An important thing to note is that if a path cannot be found, you don't get much information about the reason. This can be frustrating, but it is that way by design. In general, there are many potential paths. If they all fail for different reasons, how would the path builder decide what to report as the reason?

梦途 2024-09-01 23:28:26

好的,CA 背后的想法如下:

  • CA 是每个人都信任的人。为此,您的浏览器/电子邮件客户端/甚至我的手机上都提供了一系列受信任的 CA。就您而言,您的公共根密钥(证书)应该位于您的应用程序中。
  • 用户使用公钥向 CA 发送 PEM 格式证书请求。 CA 对最终用户进行一些(我故意保留这种模糊性)形式的验证,例如向他们收取费用或在增强验证(绿色)证书的情况下进行背景调查。
  • 如果 CA 认为用户的请求无效,他们会以某种方式传达这一点。
  • 如果他们这样做了,他们就会签署公钥并生成包含此信息的证书。您可以在此处处理 cert-req 并将其转换为 X.509 证书。
  • 其他用户遇到我们的虚构用户并想知道他们是否可以信任他们。因此,他们查看证书并发现它是由他们信任列表中的某人进行数字签名的。因此,事实上,他们信任根 CA,并且只有根 CA 可以(通过其私钥)签署该用户的公钥,并且 CA 信任该用户,因此我们推断新用户可以信任 mr fictitious。

在编程层面上,您可以通过读取 X.509 证书并确定 CA 应该是谁来实现这一点。有了该 CA 的指纹,您可以在数据库中找到它并验证签名。如果匹配,则您拥有信任链。

这是有效的,因为正如我所说,只有 CA 可以创建数字签名,但任何人都可以验证它。这与加密概念正好相反。您要做的就是“用私钥加密”您想要签名的数据,并验证“用公钥解密”是否等于您获得的数据。

Ok, the idea behind CAs is as follows:

  • CAs are people everyone trusts. To this end, a selection of Trusted CAs is available in your browser/email client/even on my mobile. In your case, your public root key (certificate) should be in your application.
  • Users send requests to the CA for a certificate in PEM format with the public key. CAs do some (I leave this ambiguous deliberately) form of verification of the end user, such as charging them money or in the case of enhanced verification (green) certs, background checks.
  • If the CA doesn't think the user's request is valid, they communicate this somehow.
  • If they do, they sign the public key and produce a certificate containing this information. This is where you process the cert-req and turn it into an X.509 cert.
  • Other users come across our fictitious user and want to know if they can trust them. So, they take a look at the certificate and find it is digitally signed by someone they have in their trust list. So, the fact that they trust the root CA and only the root CA could sign (via their private key) this user's public key and the CA trusts the user, we deduce that the new user can trust mr fictitious.

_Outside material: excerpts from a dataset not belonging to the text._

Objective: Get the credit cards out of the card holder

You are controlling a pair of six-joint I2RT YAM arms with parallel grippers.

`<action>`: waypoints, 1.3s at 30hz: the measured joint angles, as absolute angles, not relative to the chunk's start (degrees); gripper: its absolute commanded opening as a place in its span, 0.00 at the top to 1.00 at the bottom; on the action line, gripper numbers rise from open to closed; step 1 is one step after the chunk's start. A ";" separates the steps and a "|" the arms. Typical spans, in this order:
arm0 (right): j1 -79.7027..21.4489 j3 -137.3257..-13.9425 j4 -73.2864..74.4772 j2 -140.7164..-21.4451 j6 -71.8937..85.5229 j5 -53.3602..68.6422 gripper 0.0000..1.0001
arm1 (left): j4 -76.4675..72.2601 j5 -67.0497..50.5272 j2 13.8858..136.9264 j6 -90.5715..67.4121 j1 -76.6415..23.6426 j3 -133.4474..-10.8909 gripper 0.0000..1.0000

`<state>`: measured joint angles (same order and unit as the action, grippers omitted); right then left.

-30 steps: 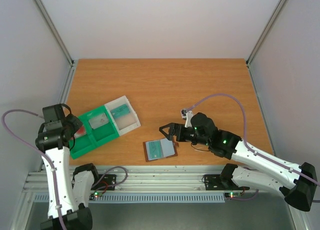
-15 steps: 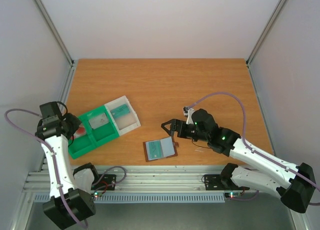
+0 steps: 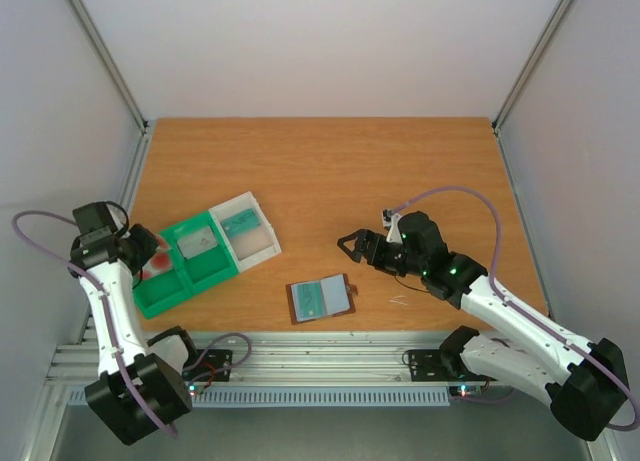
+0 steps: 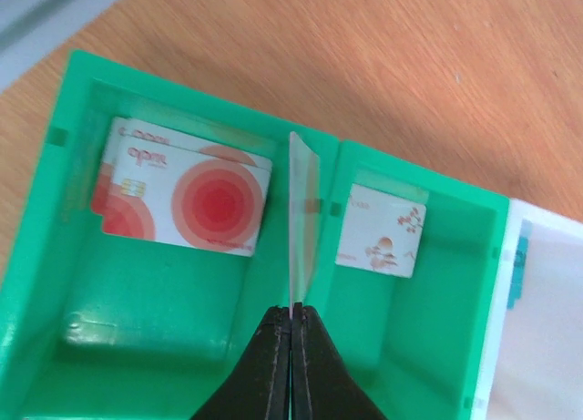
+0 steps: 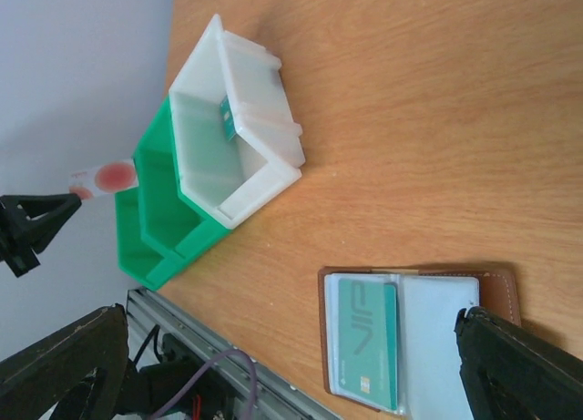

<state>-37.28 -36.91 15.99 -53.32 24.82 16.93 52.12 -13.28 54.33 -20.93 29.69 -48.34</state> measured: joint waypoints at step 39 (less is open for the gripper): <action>-34.94 -37.56 20.03 -51.66 22.87 20.60 0.02 | 50.70 -20.47 70.17 -16.73 36.32 -50.43 0.94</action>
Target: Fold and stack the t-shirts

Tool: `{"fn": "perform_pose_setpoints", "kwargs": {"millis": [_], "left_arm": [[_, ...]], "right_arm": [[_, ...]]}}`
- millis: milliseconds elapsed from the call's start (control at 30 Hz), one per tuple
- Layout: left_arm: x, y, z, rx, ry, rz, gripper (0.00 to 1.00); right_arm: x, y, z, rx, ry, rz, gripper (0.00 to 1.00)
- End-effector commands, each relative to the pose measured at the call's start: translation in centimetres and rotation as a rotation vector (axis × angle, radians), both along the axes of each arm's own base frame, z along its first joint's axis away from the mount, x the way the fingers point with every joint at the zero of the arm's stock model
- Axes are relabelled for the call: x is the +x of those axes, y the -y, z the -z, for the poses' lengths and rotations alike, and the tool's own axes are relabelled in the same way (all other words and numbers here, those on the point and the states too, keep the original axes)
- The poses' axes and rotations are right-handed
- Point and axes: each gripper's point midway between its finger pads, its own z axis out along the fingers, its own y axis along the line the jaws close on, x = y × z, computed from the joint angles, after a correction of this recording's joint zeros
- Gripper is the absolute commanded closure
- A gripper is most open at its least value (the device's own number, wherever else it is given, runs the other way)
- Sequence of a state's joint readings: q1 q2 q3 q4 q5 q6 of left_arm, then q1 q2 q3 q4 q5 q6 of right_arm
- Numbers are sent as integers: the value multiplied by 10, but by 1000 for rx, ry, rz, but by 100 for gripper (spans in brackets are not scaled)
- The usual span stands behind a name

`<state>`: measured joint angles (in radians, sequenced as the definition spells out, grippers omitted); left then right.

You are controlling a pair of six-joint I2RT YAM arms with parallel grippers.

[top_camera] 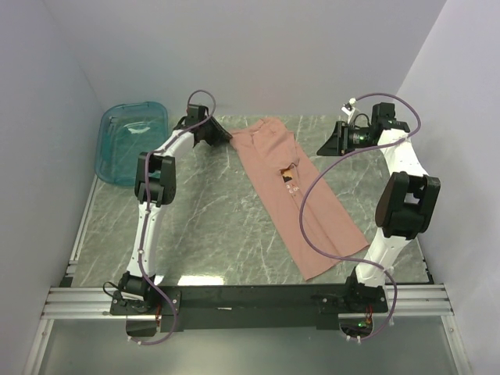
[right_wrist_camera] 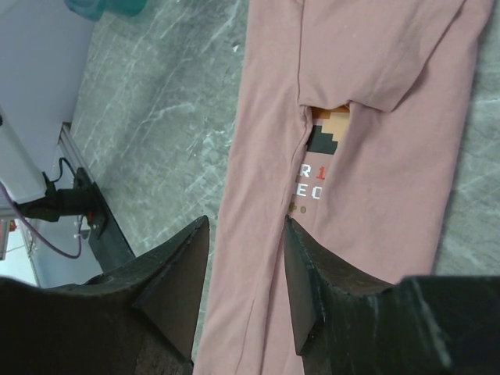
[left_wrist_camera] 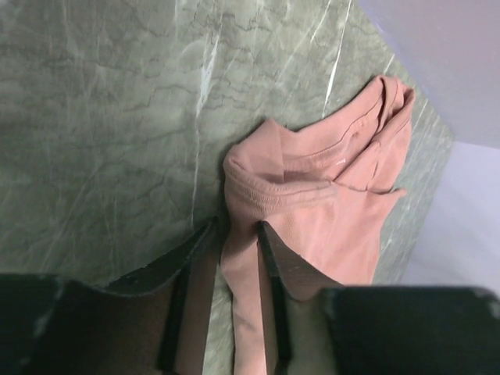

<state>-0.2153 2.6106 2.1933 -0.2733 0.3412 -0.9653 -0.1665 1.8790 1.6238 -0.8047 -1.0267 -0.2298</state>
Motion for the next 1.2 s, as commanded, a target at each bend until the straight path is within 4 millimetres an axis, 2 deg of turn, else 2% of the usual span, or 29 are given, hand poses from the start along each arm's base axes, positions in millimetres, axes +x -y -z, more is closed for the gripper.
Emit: {"fn": "perform_pose_setpoints", "kwargs": {"millis": [0, 100, 200, 233, 333, 633, 733, 800, 867, 900, 933, 967, 1000, 1033, 1100, 1133, 1167], "left_arm": [[8, 2, 5, -30, -8, -31, 68], [11, 2, 7, -47, -12, -42, 74], [17, 0, 4, -63, -4, -63, 85], [20, -4, 2, -67, 3, -75, 92], [24, -15, -3, -78, 10, -104, 99], [36, -67, -15, -105, 23, -169, 99], [40, -79, -19, -105, 27, -175, 98], [41, -83, -23, -112, 31, -174, 96], [40, -87, -29, -122, 39, -168, 93], [39, -87, -28, -124, 36, -164, 91], [38, -88, -37, -131, 51, -155, 87], [35, -87, -37, -131, 49, -143, 84], [34, -89, -40, -132, 56, -136, 82], [32, -88, -55, -138, 78, -121, 76], [25, -87, -62, -132, 98, -92, 70], [23, -88, -82, -123, 137, -80, 64], [18, -87, -85, -122, 146, -67, 61]], "right_arm": [[-5, -3, -10, 32, 26, -27, 50], [-6, -2, -12, 42, 24, -28, 50], [-7, -3, -13, 47, 27, -35, 50], [-8, -3, -12, 47, 22, -36, 50], [-9, -4, -10, 53, 17, -43, 50], [-13, -7, 0, 50, -7, -77, 50], [-15, -12, 3, 14, 2, -110, 50], [-22, -24, 7, -29, 14, -171, 50], [-28, -30, 18, -104, 14, -207, 50], [-32, -41, 23, -137, 30, -248, 50], [-34, -46, 28, -166, 36, -263, 50], [-30, -38, 38, -238, 55, -230, 50], [-32, -48, 42, -270, 72, -251, 50], [-33, -55, 46, -307, 86, -266, 50], [-26, -52, 54, -381, 108, -237, 50], [-25, -54, 59, -396, 103, -242, 50], [-22, -51, 63, -433, 96, -230, 50]]}}
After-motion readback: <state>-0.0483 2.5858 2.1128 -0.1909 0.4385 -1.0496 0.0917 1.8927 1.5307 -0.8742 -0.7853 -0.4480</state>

On a programmatic level, you implement this by reading the X.509 certificate and working out who the CA is supposed to be. Given that CA's fingerprint, you find it in your database and verify the signature. If it matches, you have your chain of trust.

This works because, as I've said, only the CA can create the digital signature but anyone can verify it. It is exactly the reverse of the encryption concept. What you do is "encrypt with the private key" the data you wish to sign and verify that the "decrypt with the public key" equals the data you've got.